East Timor and Australia are close to reaching a deal over their disputed maritime border, East Timor's Foreign Minister has told the BBC.
Jose Ramos Horta said a temporary pact had been agreed, giving Dili more of the area's oil and gas revenues.
The sea border between the two nations has long been a source of contention.
Currently, Australia owns the lion's share of the Timor Sea oil fields, which have energy deposits worth an estimated $20bn in royalties.
Mr Horta told the BBC's World Today programme that an agreement had been reached in principle between the two countries.
He said East Timor would receive a greater share of the area's valuable oil and gas resources, while Dili would not continue to press for maritime boundaries to be redrawn.
Such an agreement "will cement the very important relationship between East Timor and Australia," Mr Horta said.
Mr Downer met his East Timorese
counterpart in Canberra on Wednesday, to discuss the framework agreement.
After their meeting, both men said they hoped to reach a deal by the end of 2004.
"It would be good if we could do that, if we can have a Christmas present... for all the people of East Timor and a slightly smaller... Christmas present for the people of Australia," Mr Downer told the Australian newspaper.
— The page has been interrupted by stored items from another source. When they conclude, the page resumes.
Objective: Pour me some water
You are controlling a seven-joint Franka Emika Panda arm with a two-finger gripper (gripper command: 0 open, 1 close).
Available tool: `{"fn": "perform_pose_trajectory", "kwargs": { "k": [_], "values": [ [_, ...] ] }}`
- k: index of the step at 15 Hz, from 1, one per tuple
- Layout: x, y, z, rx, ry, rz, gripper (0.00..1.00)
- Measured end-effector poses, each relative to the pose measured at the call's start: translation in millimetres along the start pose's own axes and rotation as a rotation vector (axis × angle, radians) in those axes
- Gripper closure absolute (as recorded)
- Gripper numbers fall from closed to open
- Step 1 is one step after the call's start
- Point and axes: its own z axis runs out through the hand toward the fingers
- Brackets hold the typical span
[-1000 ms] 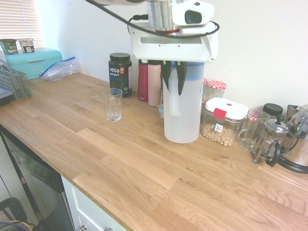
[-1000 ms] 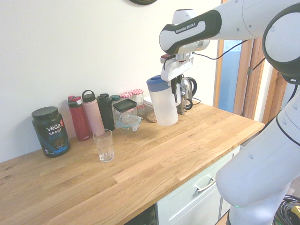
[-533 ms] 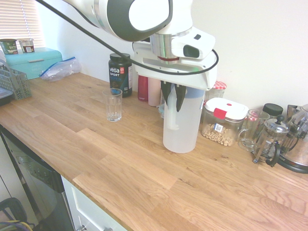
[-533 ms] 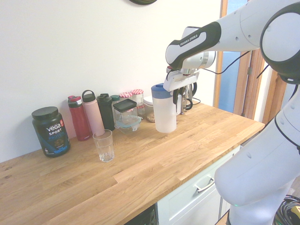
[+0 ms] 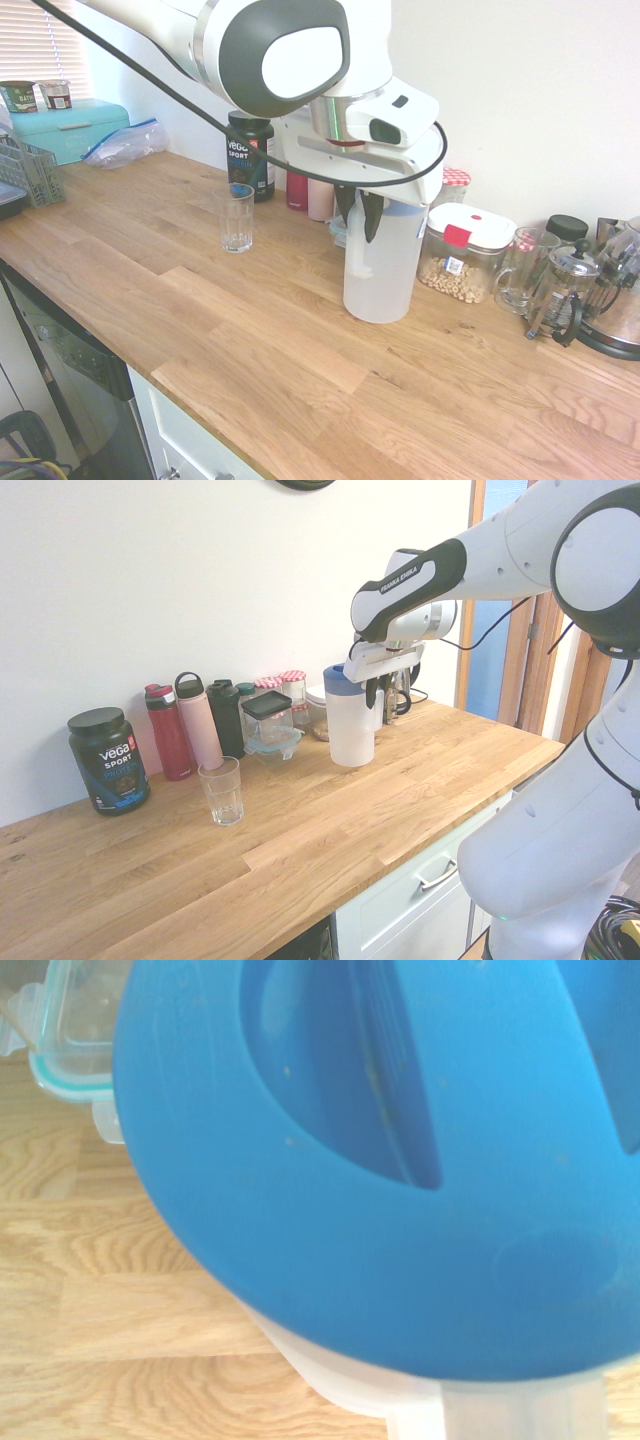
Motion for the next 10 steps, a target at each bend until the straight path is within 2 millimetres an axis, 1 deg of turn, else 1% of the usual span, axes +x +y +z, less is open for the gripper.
{"fn": "perform_pose_trajectory", "kwargs": {
  "k": [5,10],
  "values": [
    [-4.5,-1.7,11.8,-0.013,-0.018,0.009,0.0],
    [-5.2,-6.1,11.4,-0.008,-0.007,0.01,0.0]
  ]
}}
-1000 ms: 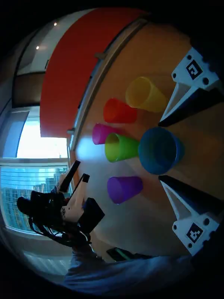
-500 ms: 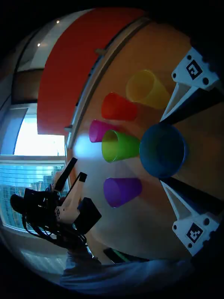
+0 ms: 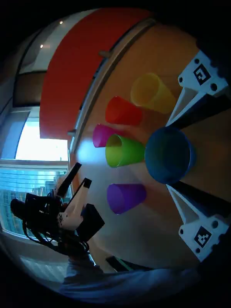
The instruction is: Pour water
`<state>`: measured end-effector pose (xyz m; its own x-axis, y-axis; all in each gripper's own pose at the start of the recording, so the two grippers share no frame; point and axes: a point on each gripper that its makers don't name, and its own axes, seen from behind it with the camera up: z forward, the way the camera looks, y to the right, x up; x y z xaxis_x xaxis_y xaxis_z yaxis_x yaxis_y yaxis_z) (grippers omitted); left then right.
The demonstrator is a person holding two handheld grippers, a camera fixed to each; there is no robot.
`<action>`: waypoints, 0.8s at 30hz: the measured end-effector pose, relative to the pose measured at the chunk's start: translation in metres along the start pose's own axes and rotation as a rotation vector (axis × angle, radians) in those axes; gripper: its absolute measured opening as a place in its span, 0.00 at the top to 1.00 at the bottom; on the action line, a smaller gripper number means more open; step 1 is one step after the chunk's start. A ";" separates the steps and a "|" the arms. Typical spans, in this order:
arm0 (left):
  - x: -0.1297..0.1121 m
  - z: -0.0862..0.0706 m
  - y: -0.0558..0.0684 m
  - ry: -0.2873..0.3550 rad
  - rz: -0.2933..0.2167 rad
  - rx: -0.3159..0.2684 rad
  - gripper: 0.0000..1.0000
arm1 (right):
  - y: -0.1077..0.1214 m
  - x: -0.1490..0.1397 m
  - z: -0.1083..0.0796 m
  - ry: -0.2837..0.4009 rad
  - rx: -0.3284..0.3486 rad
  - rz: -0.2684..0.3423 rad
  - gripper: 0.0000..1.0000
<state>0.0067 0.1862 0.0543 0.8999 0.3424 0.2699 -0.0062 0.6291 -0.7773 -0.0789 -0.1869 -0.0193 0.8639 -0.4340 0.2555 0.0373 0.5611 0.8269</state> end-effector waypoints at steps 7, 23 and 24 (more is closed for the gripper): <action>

"We have the basic ideas... I think we can meet halfway, and now we just need to work out the details," Mr Horta added.
In the past, Australia has insisted it has the right to retain the border it shared when Indonesia occupied East Timor, marked by the continental shelf which at some places is just 94 miles from East Timor's coast.
The Timorese want the boundary to be drawn in the middle of the sea between the two countries, in line with international laws.
As one of the world's poorest nations, East Timor says revenue from the oil and gas fields is the only way it can end its dependence on foreign aid.